■ What the exercise asks
Your task is to copy exactly the lines from the line containing "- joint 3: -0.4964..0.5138" through the end of the listing below, with pictures left out.

■ Information provided
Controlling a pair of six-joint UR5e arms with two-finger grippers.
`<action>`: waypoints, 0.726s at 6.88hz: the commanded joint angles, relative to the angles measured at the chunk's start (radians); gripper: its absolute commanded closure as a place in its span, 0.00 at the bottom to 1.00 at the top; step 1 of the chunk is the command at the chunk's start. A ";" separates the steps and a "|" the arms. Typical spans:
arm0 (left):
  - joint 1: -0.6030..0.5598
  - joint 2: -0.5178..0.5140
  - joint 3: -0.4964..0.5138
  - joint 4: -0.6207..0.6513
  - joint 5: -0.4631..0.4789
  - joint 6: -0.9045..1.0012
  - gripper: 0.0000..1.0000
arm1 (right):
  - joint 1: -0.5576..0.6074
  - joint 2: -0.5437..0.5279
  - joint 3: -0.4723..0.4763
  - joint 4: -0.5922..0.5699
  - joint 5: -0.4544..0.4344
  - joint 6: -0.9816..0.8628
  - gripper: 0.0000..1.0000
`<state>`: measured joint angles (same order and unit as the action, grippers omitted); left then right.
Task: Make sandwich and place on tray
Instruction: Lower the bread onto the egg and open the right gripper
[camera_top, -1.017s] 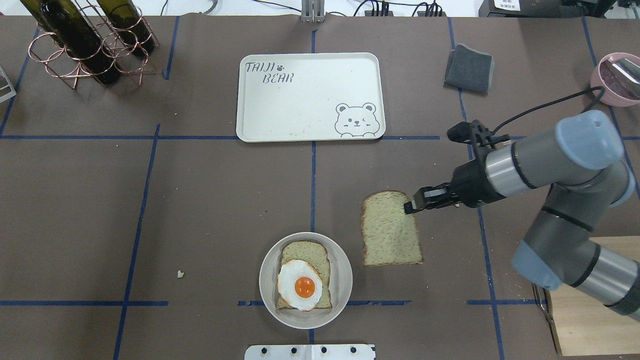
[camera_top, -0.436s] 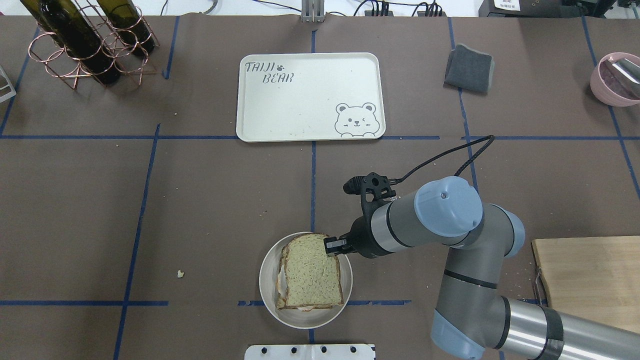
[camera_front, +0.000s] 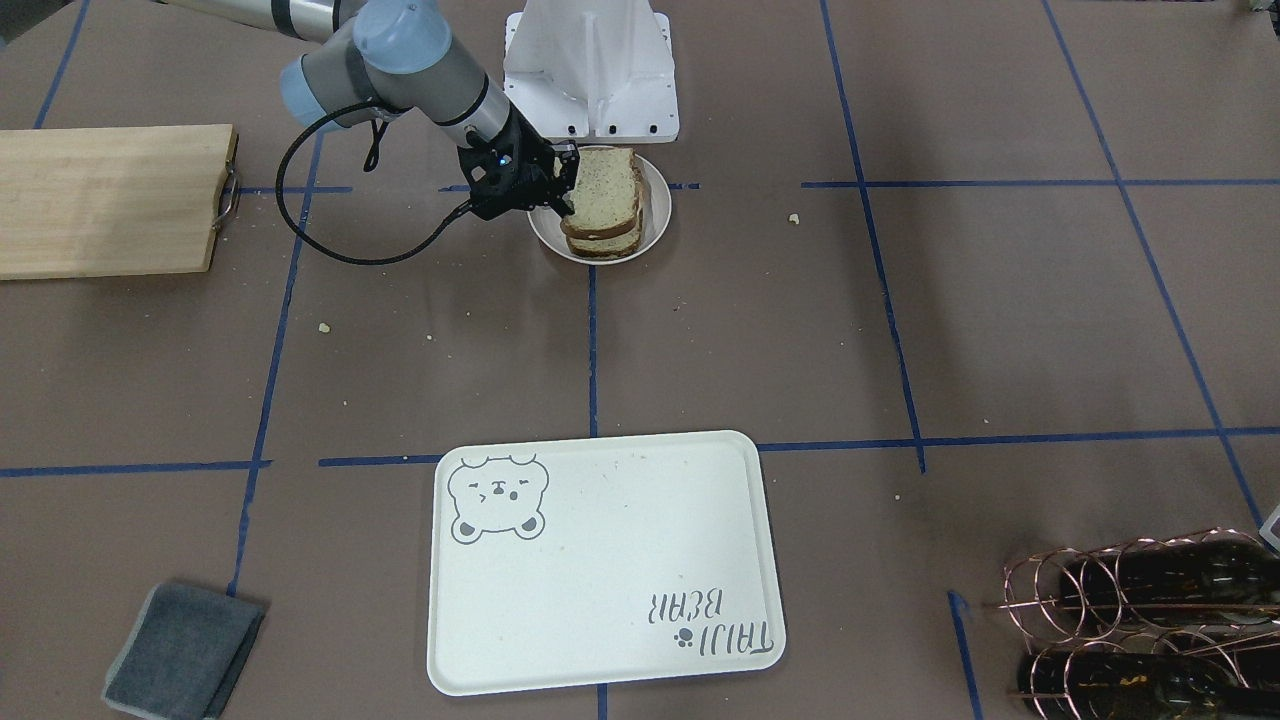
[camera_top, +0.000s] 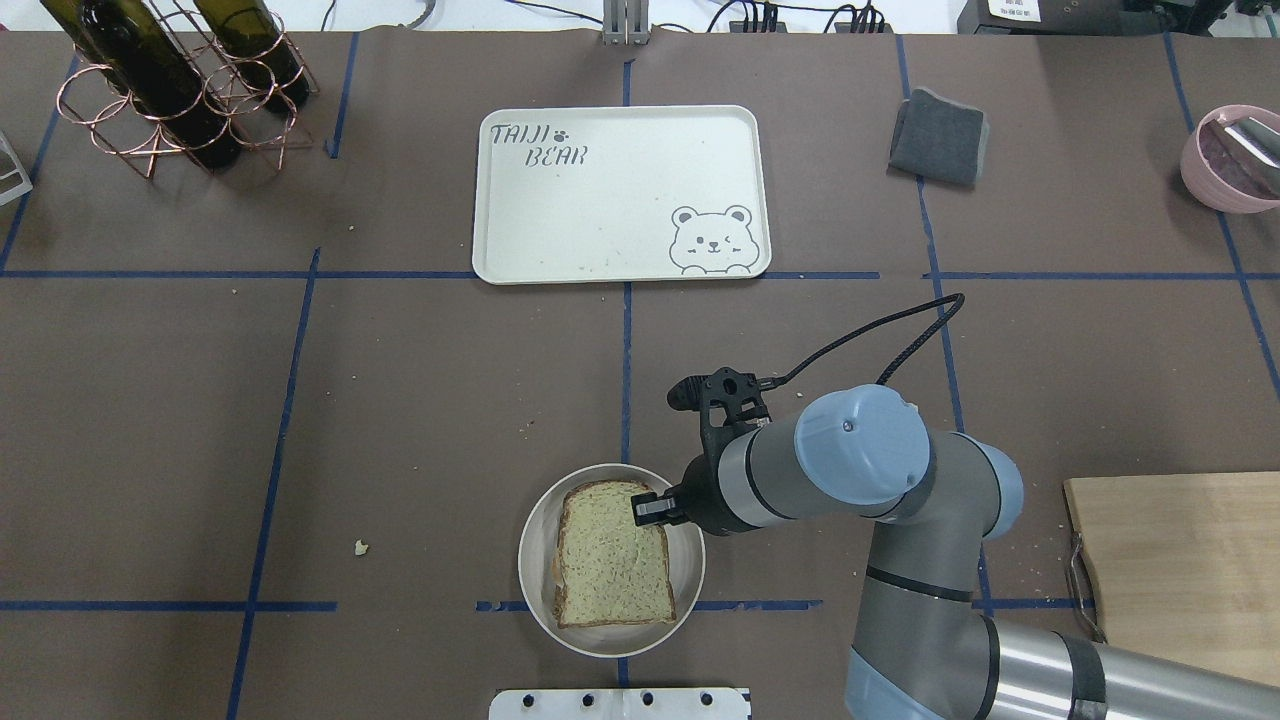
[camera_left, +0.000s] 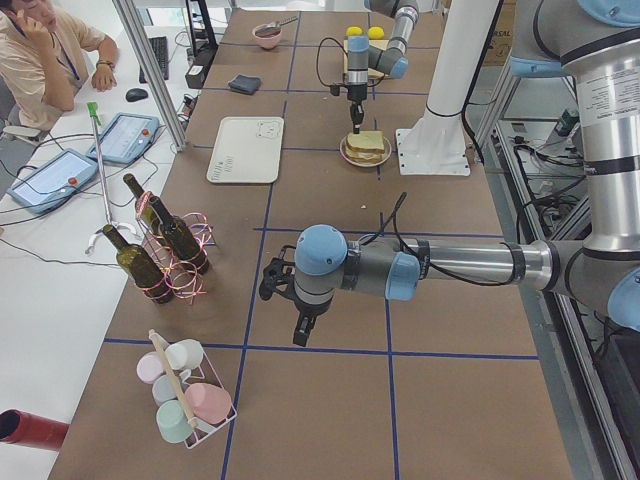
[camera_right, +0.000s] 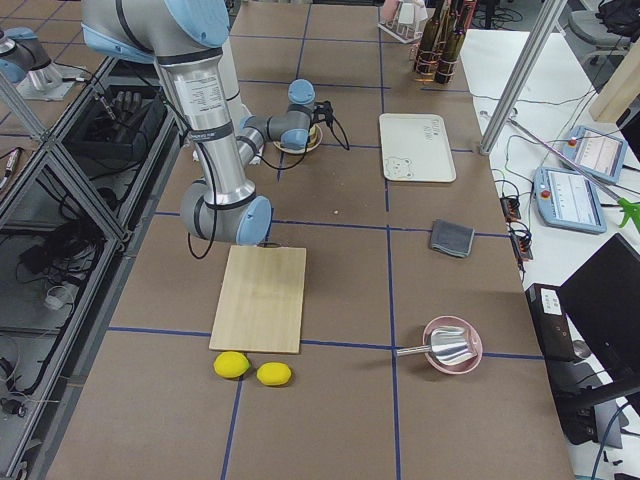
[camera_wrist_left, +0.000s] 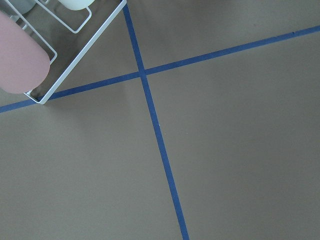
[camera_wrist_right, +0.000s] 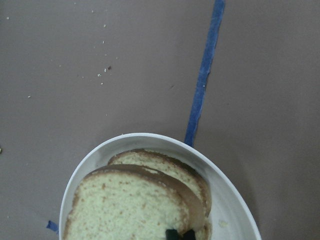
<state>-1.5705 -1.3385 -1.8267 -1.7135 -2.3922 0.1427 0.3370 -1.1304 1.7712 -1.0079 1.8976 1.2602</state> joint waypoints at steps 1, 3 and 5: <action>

■ Result for this task
  - joint 3: -0.4964..0.5138
  - joint 4: -0.6207..0.6513
  - joint 5: -0.4631..0.4789
  - joint 6: -0.9045..1.0012
  - gripper: 0.0000..1.0000
arm1 (right):
  - joint 1: -0.5576..0.6074
  - joint 2: -0.5437..0.5279
  - joint 3: -0.4723..0.4763
  - joint 4: -0.5922..0.5699
  - joint 5: -0.4544..0.4344
  - joint 6: -0.9816..0.8628
  - gripper: 0.0000..1.0000
`<state>`: measured joint angles (same order and unit as the action, grippers omitted); left then right.
Task: Make sandwich and place on tray
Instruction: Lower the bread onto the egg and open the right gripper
[camera_top, -1.017s] 
[camera_top, -0.436s] 
[camera_front, +0.000s] 
[camera_top, +0.000s] 
[camera_left, +0.000s] 
[camera_right, +0.000s] 
[camera_wrist_left, +0.000s] 
[camera_wrist_right, +0.000s] 
<state>-1.5705 -1.3385 -1.8267 -1.7135 -2.3922 0.1427 0.3370 -1.1304 1.7712 -1.0079 1.8976 1.2602</state> joint waypoints at steps 1, 3 and 5: <action>

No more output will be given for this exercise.